Y me llevó en gira por varios países del Pacífico. Lo acompañé en sus últimos momentos cuando murió lejos de su Patria y de Ituzaingó, el pueblo que tanto amó.


(30) Enrique de Rosas, actor de cine y teatro.

CAPÍTULO XIX
NO AVANZAR. ZONA MILITAR

--Chau mamá, tu hijo a partir de hoy es un soldado de la patria.

Mamá me dio un beso y rompió a llorar.

Cuando la tomé por los hombros recién entonces me di cuenta de que era más alto que ella.

--No llores. Los que van a llorar serán ellos cuando me ponga canchero.

Las posibilidades de salvarme por número bajo eran muchas, poseía el número cero cero siete. Pero el médico militar me desanimó.

--Este año entran todos –y se rió.

No se equivocó porque entraron tuertos, rengos y mancos.

Ya en la Escuela de Comunicaciones, en Campo de Mayo, sin comer y pasadas las cinco de la tarde decidieron cortarnos el pelo.

--¿Cómo la querés? ¿Medio corte o a la americana? –me preguntó un veterano y ahí nomás me rapó --¿Te gusta así o lo querés más corto?

No me había dejado ni las pestañas. ¡Qué fulero quedé!

A la semana había bajado cinco kilos. Algunos de mis compañeros en la enfermería y otros quejándose por la noche. La fila era larga y sólo entrábamos de a uno para que nos inyectaran la famosa “matacaballos” que me dejó dos días en cama con una fiebre bárbara.

Treinta días después, rapado y flaco tuve mi primer salida que aproveché para ir a bailar el fox trot de moda “Amor en Budapest” en “Los indios de Moreno”.

¡Qué bien estaba aquella mina! La soñé una semana seguida en el cuartel.

--¡Compañía arriba!

Y una pitada penetrante cortó el sueño más romántico, reemplazando los maravillosos ojos mansos de un hermoso rostro femenino por unos ojos saltones como huevos duros que se salían de la cara chata, con vestigios de viruela, del sargento.

El “orden cerrado” y el “orden abierto” me tenían podrido.

--¡Arriba! ¡Abajo! ¡Arriba! ¡abajo! A la compañía la quiero en el aire, soldaditos… ¡en el aire!

El sargento se plantó delante de mi y me aplicó cinco días de arresto. En ese momento supe que no los pasaría en el cuartel. Era un plan que venía acariciando desde hacía tiempo.

El río me conduciría hasta Puente Roca o Puente Márquez en Ituzaingó. Era un nadador nato.

Escuché abrir las compuertas de la usina, a cien metros. Comprendí que en media hora bajaría el nivel. En la curva del puente, cargué los pulmones con todo el oxígeno posible y me deslicé como una anguila en el agua en busca de la orilla de enfrente, desde donde saldría.

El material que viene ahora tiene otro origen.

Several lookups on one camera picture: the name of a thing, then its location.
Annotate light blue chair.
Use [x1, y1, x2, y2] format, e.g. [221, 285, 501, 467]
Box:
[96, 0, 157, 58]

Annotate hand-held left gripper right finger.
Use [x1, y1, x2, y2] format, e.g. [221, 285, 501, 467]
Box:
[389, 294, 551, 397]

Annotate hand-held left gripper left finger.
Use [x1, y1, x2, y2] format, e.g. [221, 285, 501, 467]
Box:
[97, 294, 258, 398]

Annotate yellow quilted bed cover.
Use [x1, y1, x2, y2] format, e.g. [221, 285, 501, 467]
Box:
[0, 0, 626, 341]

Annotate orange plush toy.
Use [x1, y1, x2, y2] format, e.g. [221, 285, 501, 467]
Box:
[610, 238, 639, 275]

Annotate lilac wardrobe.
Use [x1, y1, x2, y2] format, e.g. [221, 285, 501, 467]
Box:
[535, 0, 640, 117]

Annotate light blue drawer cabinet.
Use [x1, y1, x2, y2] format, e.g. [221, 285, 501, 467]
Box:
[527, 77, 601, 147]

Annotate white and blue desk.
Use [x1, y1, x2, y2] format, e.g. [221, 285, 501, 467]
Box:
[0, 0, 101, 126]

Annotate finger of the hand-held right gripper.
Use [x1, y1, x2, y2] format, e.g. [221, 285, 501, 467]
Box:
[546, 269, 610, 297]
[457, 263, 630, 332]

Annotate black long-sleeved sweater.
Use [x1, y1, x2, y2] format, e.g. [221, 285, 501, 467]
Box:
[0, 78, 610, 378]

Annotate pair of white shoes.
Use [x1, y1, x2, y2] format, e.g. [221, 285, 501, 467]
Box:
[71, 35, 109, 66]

Descendí unos tres metros y bajó la temperatura. Inexorablemente debía llegar al juncal. El golpe contra una raíz me clavó en el lecho barroso pero la fuerza de la corriente me elevó rápidamente. Repuse el aire. La corriente vertiginosamente me empujó hacia las compuertas. Una plancha se soltó zafándolas y permitiendo que el caudal empezara a bajar estrepitosamente. El centinela estaba en el centro del puente. Peligraba mi escape. La rápida bajante dejó al descubierto raíces y troncos sumergidos. Me dejé arrastrar por la correntada hacia las compuertas, donde una maraña de cables submarinos protegen las compuertas de la basura que arrastra el río. De pronto quedé enganchado en el laberinto de los cables. Sentía un fuerte dolor en el brazo izquierdo. Busqué la abertura, calculé el diámetro, pasé primero una pierna, luego la otra, deslicé el cuerpo e inmediatamente sentí alivio en el brazo atascado. La fuerza de la corriente me arrastró nuevamente hacia las compuertas. Una tobera me chupó y me derivó a una canaleta de desagüe. Con una velocidad vertiginosa llegué hasta los parantes del puente que cruza la puerta dos.

Permanecí un rato aferrado normalizando la respiración. Un equipo de reparaciones trataba de soltar las compuertas trabadas. Si lo lograban el agua bajaría aún más y mi escape sería imposible. Se me hacía difícil nadar los cincuenta metros contra la corriente.

El centinela giró y se encaminó al puesto dando la espalda. Clavé la vista sobre los dos puentes y nadé hasta agotar el oxígeno. El puente se veía cada vez más pequeño. Campo de Mayo había quedado atrás. Retorné a un ritmo de braceada más normal.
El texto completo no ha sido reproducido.